Investing For The Dividend. Why It Makes Sense In Slow Markets

Image Credit: Nicholson Cartoons

Lately my portfolio has become a mixture of three types of stocks.

1. Long term stocks (these make up the bulk of my portfolio)

2. Short term stocks (because they can be fun although I don’t hold as many of these at the moment)

and

3. Dividend stocks (I’m gradually buying more and more of these).

Over the past few years I’ve become more and more keen about investing for the dividend since you basically get paid whether the company share price rises or not.  So it’s the perfect strategy for a jumpy or flat market (like now).

Dividend investment strategies are not new and many of my long-term shares pay fairly decent dividends anyway but more and more I’ve been choosing companies based on whether they pay a good dividend yield or not.

Dividend Yield

The dividend yield (or interest rate if you prefer) is similar to a the interest rate on a bank account in that you get an equivalent payout twice per year (in most cases) depending on the value of the stock that you hold.

Most Australian’s are used to seeing it in terms of ‘cents per share’ but I prefer to look at it in terms of yield so that I can easily compare two different companies or see at a glance what payout they give.

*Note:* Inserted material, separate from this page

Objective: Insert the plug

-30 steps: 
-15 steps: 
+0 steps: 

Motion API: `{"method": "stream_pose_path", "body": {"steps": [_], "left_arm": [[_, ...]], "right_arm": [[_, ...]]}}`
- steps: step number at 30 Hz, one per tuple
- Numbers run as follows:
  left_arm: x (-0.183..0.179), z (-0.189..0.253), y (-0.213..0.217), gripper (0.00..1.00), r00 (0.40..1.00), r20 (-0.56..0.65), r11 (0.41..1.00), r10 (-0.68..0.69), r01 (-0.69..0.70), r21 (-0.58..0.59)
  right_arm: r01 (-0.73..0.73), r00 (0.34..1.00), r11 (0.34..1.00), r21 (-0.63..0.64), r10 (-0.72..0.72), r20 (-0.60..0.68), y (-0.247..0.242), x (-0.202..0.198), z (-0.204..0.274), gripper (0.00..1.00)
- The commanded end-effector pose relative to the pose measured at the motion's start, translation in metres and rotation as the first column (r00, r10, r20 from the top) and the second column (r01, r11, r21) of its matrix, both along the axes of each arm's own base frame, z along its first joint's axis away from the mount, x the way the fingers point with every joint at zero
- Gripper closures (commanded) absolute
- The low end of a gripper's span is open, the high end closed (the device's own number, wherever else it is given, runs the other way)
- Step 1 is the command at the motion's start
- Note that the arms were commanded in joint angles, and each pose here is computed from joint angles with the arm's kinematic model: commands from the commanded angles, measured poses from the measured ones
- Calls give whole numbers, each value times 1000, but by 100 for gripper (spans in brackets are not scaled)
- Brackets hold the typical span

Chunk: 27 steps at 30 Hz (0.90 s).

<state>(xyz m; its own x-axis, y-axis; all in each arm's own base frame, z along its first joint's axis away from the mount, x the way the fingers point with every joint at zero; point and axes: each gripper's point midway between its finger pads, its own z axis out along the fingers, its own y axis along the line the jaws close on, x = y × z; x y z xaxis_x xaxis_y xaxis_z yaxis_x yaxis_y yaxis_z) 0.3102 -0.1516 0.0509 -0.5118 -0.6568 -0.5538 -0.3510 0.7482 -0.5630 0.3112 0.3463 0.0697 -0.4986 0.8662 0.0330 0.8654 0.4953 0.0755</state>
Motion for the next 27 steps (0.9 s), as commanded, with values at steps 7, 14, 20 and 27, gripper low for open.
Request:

For example here is the dividend yield for ASX:

Image Screenshot taken from Yahoo! Finance

It’s a pretty good yield at 6.1% (which means that you’ll get the equivalent of 6.1% in annual interest if you held ASX during both dividend periods).

You can find the div yield at a few different websites, but I usually just check it out on Yahoo! Finance because it’s free.

Oh and in case you were wondering:

Forward Annual Dividend Yield takes into account the future dividend payout’s (either from forecasts or if the company has announced its next dividend payout) and Trailing Annual Dividend Yield is based on the dividends that have already been paid out over the past year.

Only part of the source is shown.